Personal information
- Full name: Norah Hassan Al-Dossari
- Date of birth: 19 March 2009 (age 17)
- Place of birth: Saudi Arabia
- Position: Forward

Team information
- Current team: Al Qadsiah

Senior career*
- Years: Team / Apps / (Gls)
- 2024–2025: Al Fateh
- 2025–: Al Qadsiah

International career
- 2024–: Saudi Arabia U17

= Norah Al-Dossari =

Saudi footballer (born 2009)

Norah Hassan Al-Dossari (نورة حسن الدوسري; born 19 March 2009)  is a Saudi footballer who plays as a Forward for Saudi Women's Premier League club Al Qadsiah.

==Club career==
Norah Al-Dossari started playing with Al Fateh in the 2024–25 Saudi Women's Second Division League, scoring 4 goals with them.

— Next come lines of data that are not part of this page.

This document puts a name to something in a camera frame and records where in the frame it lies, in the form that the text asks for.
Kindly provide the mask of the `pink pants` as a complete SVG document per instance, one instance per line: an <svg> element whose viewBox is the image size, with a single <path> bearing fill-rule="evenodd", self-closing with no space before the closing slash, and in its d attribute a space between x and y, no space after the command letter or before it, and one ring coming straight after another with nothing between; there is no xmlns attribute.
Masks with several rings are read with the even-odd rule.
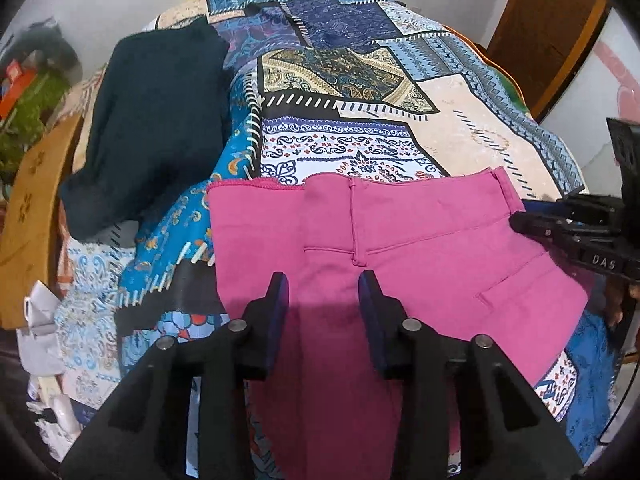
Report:
<svg viewBox="0 0 640 480"><path fill-rule="evenodd" d="M502 169L380 183L315 174L209 185L217 292L237 318L271 275L290 305L273 371L250 404L288 479L385 479L400 388L375 370L358 306L373 271L384 294L445 336L485 334L529 382L552 367L592 278L515 233L523 207Z"/></svg>

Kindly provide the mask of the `white crumpled cloth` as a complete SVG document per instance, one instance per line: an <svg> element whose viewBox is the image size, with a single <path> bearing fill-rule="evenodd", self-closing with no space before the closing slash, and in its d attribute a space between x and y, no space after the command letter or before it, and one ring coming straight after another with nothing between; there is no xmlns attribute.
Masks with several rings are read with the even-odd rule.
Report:
<svg viewBox="0 0 640 480"><path fill-rule="evenodd" d="M16 330L18 355L29 374L27 407L38 415L40 437L58 463L81 432L72 401L60 382L64 364L54 324L60 304L43 282L36 281L23 302L26 326Z"/></svg>

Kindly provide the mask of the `brown wooden door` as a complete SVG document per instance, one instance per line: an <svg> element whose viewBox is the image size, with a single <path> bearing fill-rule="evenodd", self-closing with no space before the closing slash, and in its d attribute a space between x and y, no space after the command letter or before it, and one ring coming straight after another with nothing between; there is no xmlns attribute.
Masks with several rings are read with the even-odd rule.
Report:
<svg viewBox="0 0 640 480"><path fill-rule="evenodd" d="M506 2L488 58L514 77L538 122L577 75L610 9L608 0Z"/></svg>

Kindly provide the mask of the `wooden lap desk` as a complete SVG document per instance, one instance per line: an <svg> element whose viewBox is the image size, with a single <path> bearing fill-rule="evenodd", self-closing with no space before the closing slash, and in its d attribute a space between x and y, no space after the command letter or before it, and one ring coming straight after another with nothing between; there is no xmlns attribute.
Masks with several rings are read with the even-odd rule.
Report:
<svg viewBox="0 0 640 480"><path fill-rule="evenodd" d="M84 120L61 120L23 157L1 237L1 327L26 325L23 301L37 282L55 285L58 265L58 186L70 173Z"/></svg>

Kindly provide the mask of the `dark teal folded garment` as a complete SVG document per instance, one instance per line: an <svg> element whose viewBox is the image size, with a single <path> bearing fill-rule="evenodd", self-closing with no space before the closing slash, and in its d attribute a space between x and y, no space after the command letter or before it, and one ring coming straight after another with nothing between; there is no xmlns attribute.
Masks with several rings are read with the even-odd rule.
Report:
<svg viewBox="0 0 640 480"><path fill-rule="evenodd" d="M84 166L60 186L73 238L160 220L210 175L229 137L228 50L206 18L116 44L94 102Z"/></svg>

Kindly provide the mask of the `green fabric storage box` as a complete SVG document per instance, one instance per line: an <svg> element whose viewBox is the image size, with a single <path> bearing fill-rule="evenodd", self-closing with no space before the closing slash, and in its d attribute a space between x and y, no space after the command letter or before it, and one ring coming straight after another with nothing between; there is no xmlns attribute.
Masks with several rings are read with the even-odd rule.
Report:
<svg viewBox="0 0 640 480"><path fill-rule="evenodd" d="M35 74L1 121L1 181L12 184L26 152L39 141L55 107L70 88L54 70Z"/></svg>

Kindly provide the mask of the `orange box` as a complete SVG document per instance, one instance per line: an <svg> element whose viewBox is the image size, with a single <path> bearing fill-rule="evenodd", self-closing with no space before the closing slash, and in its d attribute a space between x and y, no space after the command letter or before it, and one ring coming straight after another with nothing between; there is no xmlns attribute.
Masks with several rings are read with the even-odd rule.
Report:
<svg viewBox="0 0 640 480"><path fill-rule="evenodd" d="M8 76L9 85L2 93L0 105L2 119L9 117L16 102L35 80L37 72L32 68L23 68L17 60L13 60L6 68L6 76Z"/></svg>

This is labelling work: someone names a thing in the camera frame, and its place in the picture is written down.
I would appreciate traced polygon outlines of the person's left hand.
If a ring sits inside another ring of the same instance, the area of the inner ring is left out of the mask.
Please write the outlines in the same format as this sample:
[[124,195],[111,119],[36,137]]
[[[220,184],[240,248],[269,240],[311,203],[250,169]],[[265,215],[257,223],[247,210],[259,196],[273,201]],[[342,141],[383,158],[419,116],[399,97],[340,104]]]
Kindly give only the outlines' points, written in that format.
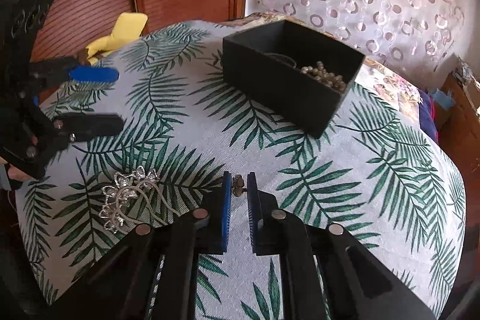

In the summer of 2025, Al Qadsiah signed Al-Dossari to join their under-17 team and participate with them in the 2025–26 Saudi Girls' U-17 Premier League.

On 7 November 2025, Al-Dossari was able to play her first match with Al Qadsiah in the 2025–26 Saudi Girls' U-17 Premier League against Eastern Flames as a substitute player in the 76th minute of the second half, scoring two goals in the 90th and 90+1 minutes, and her team won with a score of (5–0).

==International career==
In December 2024, Croatian coach Stella Gotal decided to include Norah Al-Dossari for the first time in the Saudi Arabia under-17 for a training camp in Jeddah to face Tajikistan in two friendly matches.

In February 2025, Al-Dossari participated with Saudi Arabia under-17 in the 2025 WAFF U-17 Girls Championship in Khobar.